3.2.6. Performance Evaluation of the Models

1.: Accuracy, Precision, Recall, and F1 score

An essential part of the landslide susceptibility assessment process is the model validation and performance assessment. Typically, the performance of a binary classification model is assessed using a confusion matrix. Four parameters make up the confusion matrix. True positive (TP) is the number of landslide points predicted by the model that are actual landslide points. False negative (FN) is the number of non-landslide points predicted by the model that are landslide points. The number of landslide points that the model predicts, but which are in fact non-landslide points, is known as false positive (FP). The number of non-landslide points that the model predicts that are in fact non-landslide points is known as true negative (TN). Based on this, the performance of each model was assessed using four statistical metrics: accuracy, precision, recall, and F1 score [35]. Table 2 displays descriptions of each index.

2.: ROC curve and AUC value

The true positive rate (TPR) on the vertical axis and the false positive rate (FPR) on the horizontal axis represent the true positive rate (ROC) curve, which illustrates the performance of the model at various classification thresholds. Whereas FPR shows the percentage of samples that are incorrectly predicted as negative cases, TPR shows the percentage of samples that are accurately predicted as positive cases. The performance of the model is indicated by how close the ROC curve is to the upper left corner. The area under the ROC curve, which offers a thorough evaluation of the model performance, is known as the area under the curve (AUC) value [36]. The model’s predictive performance is comparable to random guessing when the AUC value is 0 (no discrimination between positive and negative cases) and 1 (perfect discrimination). The model performs better; therefore, the AUC value is closer to 1.

4. Results

4.1. Selection and Identification of Evaluation Indicators

After sorting and screening the Xichang City landslide disaster site data, 265 landslide sites were selected as statistical indicators for the analysis. Based on the ground survey data and the historical incidence of geological disasters, 13 influencing factors were chosen as indicators to assess the influence of landslide disaster susceptibility in the study area. An explanation for the selection of influencing factors is provided in Table 3. Using ArcGIS 10.8 software, the DEM data with a resolution of 12.5 m × 12.5 m were transformed to display the relationship between each graded influence factor and hazard, as shown in Figure 5. Table 4 presents comprehensive ranked statistical data on risk locations and influencing variables.

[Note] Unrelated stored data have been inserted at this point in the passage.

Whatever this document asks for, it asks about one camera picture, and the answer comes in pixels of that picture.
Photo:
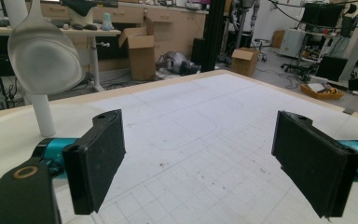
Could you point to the black metal frame strut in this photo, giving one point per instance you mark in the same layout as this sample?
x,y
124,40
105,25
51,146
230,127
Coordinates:
x,y
213,34

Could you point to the grey bag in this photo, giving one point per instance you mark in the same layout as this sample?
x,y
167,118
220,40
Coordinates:
x,y
175,62

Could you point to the light blue bottle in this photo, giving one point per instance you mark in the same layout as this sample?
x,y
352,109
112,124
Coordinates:
x,y
107,21

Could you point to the black monitor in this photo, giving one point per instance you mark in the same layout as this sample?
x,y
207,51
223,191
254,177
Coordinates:
x,y
318,14

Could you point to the beige cabinet row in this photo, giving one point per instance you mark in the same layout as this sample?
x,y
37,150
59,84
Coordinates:
x,y
174,31

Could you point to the yellow tray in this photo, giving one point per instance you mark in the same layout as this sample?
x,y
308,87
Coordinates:
x,y
321,93

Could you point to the dark cloth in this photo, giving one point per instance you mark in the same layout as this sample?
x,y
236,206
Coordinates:
x,y
79,6

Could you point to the small open cardboard box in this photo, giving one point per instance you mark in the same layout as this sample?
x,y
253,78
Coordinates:
x,y
245,60

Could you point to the white equipment box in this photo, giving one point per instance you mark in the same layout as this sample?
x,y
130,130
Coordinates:
x,y
292,43

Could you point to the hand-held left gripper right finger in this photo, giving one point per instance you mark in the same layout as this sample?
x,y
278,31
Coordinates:
x,y
310,158

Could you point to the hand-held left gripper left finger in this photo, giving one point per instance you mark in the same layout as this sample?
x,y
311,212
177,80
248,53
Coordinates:
x,y
96,161

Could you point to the tall open cardboard box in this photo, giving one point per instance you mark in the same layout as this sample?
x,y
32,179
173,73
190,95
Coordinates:
x,y
141,56

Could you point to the black flat panel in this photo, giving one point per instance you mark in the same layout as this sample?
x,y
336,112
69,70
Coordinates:
x,y
331,68

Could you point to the white pole stand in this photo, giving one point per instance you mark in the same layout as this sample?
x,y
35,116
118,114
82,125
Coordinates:
x,y
9,143

4.2. Correlation Analysis of the Factors

Correlation analyses were carried out on the 13 factors that were initially chosen to determine which evaluation factors had the best predictive power and to increase the precision of the model prediction. The matrix of correlation coefficients between the 13 influencing factors can be obtained and visualized to create Figure 6 using the Correlation Plot plug-in of the Origin 2022 plotting software. In the graph, negative correlations are displayed in blue, and positive correlations are shown in red. The size of the image directly affects the magnitude of the correlation coefficient. The figure illustrates that the correlation coefficient between the slope and terrain relief is 0.91, signifying a large factor interaction. Consequently, the evaluation factor for terrain relief is excluded. The remaining factors have correlation coefficients less than 0.38, indicating weaker factor interactions and more reasonable evaluation factors.

4.3. Multi-Collinearity Test

The tolerance (TOL) and variance inflation factor (VIF) values of the landslide susceptibility evaluation factors were calculated using analysis of covariance (ANCOVA) and SPSS 27.0.1 software, as indicated in Table 5. The VIF value is less than 2.5, which is significantly lower than the threshold values of 5 or 10, indicating that there is no multicollinearity between the selected factors. This again confirms the rationality of the evaluation factors. The TOL values of the evaluation factors are all greater than 0.4, which is significantly higher than the threshold value of 0.1.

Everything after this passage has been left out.